▸ WHAT IS BEING ASKED
The required output is the stretch from the line containing "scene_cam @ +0" through the line containing "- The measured" in the records below, unaltered and with no pictures.

▸ AVAILABLE DATA
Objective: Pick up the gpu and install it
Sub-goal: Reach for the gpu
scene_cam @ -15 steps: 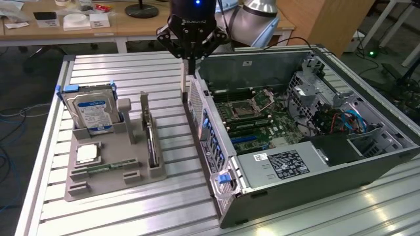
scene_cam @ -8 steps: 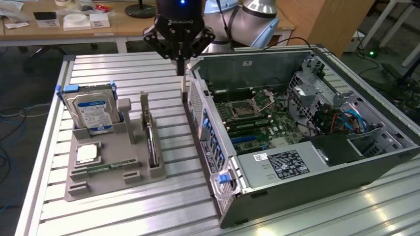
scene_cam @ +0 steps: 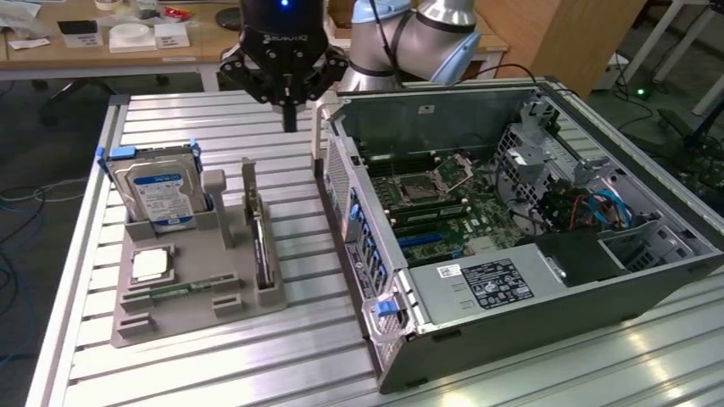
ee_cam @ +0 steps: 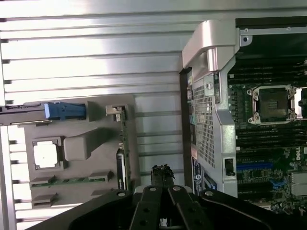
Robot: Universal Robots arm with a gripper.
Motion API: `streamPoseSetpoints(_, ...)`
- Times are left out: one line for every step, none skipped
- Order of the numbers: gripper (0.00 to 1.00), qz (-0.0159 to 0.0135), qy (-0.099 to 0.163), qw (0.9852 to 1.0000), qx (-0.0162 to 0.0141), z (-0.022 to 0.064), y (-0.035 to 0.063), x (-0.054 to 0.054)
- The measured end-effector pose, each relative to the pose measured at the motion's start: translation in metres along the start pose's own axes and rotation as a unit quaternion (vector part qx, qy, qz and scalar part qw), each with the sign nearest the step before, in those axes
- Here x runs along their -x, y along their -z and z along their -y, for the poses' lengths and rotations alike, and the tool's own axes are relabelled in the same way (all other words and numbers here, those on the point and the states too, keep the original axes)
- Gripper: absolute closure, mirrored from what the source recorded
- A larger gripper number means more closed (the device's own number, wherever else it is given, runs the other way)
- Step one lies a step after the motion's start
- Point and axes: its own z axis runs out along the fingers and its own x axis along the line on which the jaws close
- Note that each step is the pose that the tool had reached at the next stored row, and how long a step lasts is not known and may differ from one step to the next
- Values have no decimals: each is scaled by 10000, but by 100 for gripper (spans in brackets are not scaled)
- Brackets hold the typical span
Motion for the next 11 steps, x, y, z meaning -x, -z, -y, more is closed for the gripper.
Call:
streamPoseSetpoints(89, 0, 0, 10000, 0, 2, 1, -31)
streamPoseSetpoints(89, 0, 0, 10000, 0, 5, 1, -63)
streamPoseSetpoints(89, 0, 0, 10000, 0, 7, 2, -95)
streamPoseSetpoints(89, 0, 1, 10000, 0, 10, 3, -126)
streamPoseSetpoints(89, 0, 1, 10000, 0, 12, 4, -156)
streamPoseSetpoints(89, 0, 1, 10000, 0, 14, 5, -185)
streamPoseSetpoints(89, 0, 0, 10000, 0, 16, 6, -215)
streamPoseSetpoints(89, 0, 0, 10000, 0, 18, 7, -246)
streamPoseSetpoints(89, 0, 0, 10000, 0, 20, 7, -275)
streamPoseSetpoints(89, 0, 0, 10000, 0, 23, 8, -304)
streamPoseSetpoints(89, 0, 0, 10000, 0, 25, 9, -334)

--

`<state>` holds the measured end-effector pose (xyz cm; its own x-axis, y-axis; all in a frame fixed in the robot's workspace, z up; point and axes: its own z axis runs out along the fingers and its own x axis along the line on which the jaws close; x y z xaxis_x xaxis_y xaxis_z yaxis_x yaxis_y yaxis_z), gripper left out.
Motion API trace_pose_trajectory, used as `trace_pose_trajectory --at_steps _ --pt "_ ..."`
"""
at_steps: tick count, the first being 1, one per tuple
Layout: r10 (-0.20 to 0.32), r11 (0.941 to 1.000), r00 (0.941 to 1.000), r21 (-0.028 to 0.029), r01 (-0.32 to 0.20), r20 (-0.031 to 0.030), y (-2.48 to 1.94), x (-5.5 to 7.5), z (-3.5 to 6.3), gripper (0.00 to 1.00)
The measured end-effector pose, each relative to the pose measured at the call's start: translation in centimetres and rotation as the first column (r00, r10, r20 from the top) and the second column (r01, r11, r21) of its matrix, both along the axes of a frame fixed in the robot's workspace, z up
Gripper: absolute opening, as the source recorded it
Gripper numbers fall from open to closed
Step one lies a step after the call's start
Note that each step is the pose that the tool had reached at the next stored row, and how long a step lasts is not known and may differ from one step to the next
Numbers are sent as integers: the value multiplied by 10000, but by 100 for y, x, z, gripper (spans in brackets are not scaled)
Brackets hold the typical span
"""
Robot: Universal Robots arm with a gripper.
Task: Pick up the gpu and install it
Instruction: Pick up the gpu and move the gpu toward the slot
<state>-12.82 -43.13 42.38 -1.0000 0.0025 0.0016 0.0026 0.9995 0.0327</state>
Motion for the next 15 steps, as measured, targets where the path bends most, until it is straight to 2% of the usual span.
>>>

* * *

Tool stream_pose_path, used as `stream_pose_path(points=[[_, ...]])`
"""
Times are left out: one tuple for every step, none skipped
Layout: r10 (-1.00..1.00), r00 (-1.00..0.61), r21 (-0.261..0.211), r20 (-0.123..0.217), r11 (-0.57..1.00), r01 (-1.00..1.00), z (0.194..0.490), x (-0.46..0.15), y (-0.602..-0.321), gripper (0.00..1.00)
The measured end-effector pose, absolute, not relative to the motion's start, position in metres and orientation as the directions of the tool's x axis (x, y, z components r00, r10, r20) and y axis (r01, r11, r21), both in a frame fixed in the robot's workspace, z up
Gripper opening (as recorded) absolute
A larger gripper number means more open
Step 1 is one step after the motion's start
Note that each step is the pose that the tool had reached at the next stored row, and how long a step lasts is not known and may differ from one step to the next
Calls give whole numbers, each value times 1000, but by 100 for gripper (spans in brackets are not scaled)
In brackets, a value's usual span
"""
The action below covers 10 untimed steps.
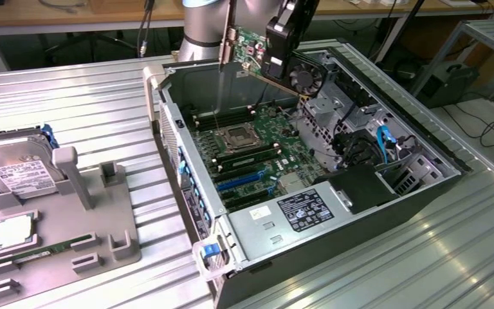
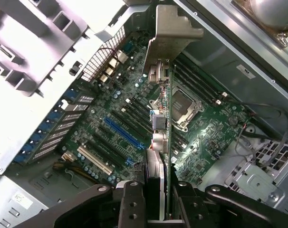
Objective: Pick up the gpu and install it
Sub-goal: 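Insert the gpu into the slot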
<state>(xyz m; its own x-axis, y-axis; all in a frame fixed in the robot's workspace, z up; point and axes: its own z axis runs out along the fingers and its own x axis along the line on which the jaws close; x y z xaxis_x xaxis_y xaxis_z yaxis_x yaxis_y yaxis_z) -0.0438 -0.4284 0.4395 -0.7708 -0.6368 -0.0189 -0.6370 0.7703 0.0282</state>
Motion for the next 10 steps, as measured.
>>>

▸ TASK OUTPUT
scene_cam @ +0 steps: 
ee_cam @ +0 steps: 
Robot: Universal Robots arm with a gripper.
Motion API: `streamPoseSetpoints(_, ...)`
- Times are left out: one line for every step, none skipped
- Order of the numbers: gripper (0.00 to 1.00), qz (-0.0159 to 0.0135), qy (-0.099 to 0.163), qw (0.9852 to 1.0000), qx (-0.0162 to 0.0141), z (-0.022 to 0.064), y (-0.035 to 0.063), x (-0.054 to 0.054)
- The measured end-effector pose, each relative to the pose measured at the motion's start: translation in metres along the start pose's own axes and rotation as a unit quaternion (vector part qx, qy, qz and scalar part qw), each with the sign nearest the step before, in those axes

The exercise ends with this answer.